On a encore des affaires dans le bâtiment : des duvets, des chauffages. Normalement on va pouvoir les récupérer à 14 heures, sous contrôle d’un huissier. Et ce soir à 18 heures, on se rassemble à nouveau devant le bâtiment pour notre dépendaison de crémaillère. On va boire un coup, et se féliciter de cette lutte. Pour nous, c’est une victoire.

Pourquoi ça ?

Parce qu’on a tenu presque deux mois à cette adresse hautement symbolique, à deux pas de l’Elysée. Et parce qu’on a réussi à mettre en lumière notre combat contre le mal-logement. Il se divise en deux aspects. L’urgence sociale du mal logement, et le côté politique du problème.
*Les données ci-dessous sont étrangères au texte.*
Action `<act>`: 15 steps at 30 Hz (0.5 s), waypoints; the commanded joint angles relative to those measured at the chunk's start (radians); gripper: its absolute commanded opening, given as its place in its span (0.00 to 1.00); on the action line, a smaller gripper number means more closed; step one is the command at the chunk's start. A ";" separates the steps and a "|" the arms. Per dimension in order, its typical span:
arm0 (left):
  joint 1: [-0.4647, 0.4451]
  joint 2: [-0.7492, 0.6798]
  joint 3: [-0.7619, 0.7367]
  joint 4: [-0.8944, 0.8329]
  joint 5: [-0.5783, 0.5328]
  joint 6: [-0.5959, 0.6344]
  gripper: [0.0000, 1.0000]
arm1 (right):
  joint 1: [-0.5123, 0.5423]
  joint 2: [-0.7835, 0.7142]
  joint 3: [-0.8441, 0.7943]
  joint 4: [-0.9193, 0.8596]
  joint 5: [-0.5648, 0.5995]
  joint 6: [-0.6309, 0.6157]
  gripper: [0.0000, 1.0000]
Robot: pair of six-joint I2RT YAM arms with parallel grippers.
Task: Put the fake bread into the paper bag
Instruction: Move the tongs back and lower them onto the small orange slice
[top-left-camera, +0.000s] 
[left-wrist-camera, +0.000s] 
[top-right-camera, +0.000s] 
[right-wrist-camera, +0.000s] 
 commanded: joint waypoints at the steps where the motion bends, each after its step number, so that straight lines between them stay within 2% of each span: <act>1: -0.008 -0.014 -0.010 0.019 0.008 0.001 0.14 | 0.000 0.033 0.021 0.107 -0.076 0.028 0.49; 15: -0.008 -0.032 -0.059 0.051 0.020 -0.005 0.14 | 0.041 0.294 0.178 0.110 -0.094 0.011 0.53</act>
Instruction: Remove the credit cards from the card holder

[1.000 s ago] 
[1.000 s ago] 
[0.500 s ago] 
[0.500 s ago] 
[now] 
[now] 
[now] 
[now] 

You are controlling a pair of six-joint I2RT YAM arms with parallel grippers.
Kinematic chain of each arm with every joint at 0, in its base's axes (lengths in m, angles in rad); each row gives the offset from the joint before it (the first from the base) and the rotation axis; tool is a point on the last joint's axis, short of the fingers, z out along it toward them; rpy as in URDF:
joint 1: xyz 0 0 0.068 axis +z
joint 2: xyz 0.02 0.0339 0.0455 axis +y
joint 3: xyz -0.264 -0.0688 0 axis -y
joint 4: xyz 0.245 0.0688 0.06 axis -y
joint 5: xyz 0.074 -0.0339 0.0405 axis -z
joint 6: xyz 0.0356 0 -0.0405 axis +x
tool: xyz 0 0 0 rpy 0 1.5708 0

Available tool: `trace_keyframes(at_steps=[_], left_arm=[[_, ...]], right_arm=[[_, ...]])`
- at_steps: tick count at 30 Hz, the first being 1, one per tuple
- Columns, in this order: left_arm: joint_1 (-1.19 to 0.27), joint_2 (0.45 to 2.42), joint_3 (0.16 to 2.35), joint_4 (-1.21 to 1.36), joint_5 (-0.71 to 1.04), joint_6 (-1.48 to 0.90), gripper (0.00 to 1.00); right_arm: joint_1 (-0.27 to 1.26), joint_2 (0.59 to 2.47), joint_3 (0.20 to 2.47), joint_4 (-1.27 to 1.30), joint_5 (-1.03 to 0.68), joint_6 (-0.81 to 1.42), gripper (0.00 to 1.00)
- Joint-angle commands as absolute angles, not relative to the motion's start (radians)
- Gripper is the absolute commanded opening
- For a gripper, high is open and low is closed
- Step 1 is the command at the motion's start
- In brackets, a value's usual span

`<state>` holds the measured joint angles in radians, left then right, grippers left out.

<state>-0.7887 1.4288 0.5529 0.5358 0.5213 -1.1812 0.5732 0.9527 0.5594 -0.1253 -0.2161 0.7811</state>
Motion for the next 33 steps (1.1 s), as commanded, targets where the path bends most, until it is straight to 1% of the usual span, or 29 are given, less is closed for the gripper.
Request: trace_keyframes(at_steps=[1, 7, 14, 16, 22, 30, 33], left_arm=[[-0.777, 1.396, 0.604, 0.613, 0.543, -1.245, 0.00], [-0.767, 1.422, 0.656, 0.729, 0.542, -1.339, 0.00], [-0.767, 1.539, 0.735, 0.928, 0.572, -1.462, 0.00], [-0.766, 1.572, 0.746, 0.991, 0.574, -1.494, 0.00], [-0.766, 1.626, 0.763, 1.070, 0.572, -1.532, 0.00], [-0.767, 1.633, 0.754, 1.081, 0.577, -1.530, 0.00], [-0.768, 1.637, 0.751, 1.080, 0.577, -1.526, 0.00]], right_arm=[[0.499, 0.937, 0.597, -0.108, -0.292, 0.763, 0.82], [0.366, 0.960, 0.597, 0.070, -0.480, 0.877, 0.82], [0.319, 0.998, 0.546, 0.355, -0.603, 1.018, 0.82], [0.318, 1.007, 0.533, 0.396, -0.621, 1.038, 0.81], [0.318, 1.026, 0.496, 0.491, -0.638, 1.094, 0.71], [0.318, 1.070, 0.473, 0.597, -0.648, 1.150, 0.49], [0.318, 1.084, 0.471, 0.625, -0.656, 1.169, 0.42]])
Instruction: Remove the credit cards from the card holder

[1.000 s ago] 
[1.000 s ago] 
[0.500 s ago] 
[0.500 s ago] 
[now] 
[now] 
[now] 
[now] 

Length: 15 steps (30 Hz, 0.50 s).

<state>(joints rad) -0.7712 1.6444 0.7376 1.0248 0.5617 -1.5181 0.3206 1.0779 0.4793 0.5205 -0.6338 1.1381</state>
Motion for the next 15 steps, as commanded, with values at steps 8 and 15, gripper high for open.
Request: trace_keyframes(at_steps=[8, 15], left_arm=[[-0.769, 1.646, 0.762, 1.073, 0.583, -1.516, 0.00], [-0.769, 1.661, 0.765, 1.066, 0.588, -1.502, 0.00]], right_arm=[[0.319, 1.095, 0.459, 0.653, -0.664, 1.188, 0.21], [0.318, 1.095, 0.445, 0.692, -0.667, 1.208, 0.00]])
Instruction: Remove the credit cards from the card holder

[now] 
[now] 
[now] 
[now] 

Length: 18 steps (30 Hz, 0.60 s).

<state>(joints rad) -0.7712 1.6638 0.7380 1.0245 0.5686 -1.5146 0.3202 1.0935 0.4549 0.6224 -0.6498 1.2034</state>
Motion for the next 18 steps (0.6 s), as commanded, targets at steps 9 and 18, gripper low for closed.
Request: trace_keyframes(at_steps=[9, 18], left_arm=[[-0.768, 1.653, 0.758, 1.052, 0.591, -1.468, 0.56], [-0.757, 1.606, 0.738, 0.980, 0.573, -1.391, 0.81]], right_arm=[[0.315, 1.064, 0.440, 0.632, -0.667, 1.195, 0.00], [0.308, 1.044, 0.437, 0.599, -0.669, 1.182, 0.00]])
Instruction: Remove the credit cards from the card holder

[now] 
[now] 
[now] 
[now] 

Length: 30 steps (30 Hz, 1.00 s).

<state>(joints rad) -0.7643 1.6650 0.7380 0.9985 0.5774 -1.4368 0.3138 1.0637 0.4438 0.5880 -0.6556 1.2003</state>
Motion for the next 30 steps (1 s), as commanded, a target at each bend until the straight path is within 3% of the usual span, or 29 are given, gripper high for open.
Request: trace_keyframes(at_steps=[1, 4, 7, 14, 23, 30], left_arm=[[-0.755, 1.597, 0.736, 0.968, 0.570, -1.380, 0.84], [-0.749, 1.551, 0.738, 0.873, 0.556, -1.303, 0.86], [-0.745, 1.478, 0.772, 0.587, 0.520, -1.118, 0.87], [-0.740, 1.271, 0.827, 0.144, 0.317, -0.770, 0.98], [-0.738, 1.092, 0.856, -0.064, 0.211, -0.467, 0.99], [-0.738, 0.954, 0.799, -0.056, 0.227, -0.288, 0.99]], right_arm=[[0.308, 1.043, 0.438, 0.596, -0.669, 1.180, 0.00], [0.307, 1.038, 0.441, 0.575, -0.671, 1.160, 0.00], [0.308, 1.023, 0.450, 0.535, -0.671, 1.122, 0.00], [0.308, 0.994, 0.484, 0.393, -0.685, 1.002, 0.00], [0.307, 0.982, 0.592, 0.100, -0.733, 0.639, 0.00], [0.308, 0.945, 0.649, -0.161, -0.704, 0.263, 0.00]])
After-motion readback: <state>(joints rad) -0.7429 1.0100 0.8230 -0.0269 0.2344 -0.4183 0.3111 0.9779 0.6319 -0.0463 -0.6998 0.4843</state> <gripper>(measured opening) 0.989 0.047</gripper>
On a eu du mal à faire venir beaucoup de monde à cause du blocus policier, mais sur le terrain politique on a avancé. On ne pourra pas dire que cet hiver, on n’a pas entendu parler du mal logement.

Des élus vous soutiennent-ils ?

Oui, on reçoit de plus en plus de messages de soutien. Hier, Sylvain Desmet, conseiller régional du Val d’Oise d’Europe Ecologie les Verts (EELV), a passé la nuit dehors, sur un matelas devant l’immeuble. Ce genre d’actes, ça ne peut que nous toucher ! Côté UMP, Etienne Pinte, le « mouton noir » de l’UMP, nous a également soutenu. Il est venu manger avec nous dans le squat et s’était déclaré prêt à se porter médiateur en cas de négociations avec AXA, qui n’ont jamais eu lieu finalement. Et auprès du citoyen notre image évolue. Avant, il y avait un fort amalgame, les gens croyaient qu’on squattait des immeubles simplement pour nous loger, nous. Maintenant ils comprennent que notre démarche se situe dans une optique plus large de sensibilisation au mal logement.

Avez-vous déjà une idée de vos prochaines actions ?

C’est encore un peu tôt. On va prendre un peu de recul sur cette occupation-là. Et puis on va tous se réunir, et décider d’une ouverture prochaine dans un nouveau squat. 10% des bâtiments sont vides à Paris, on a le choix.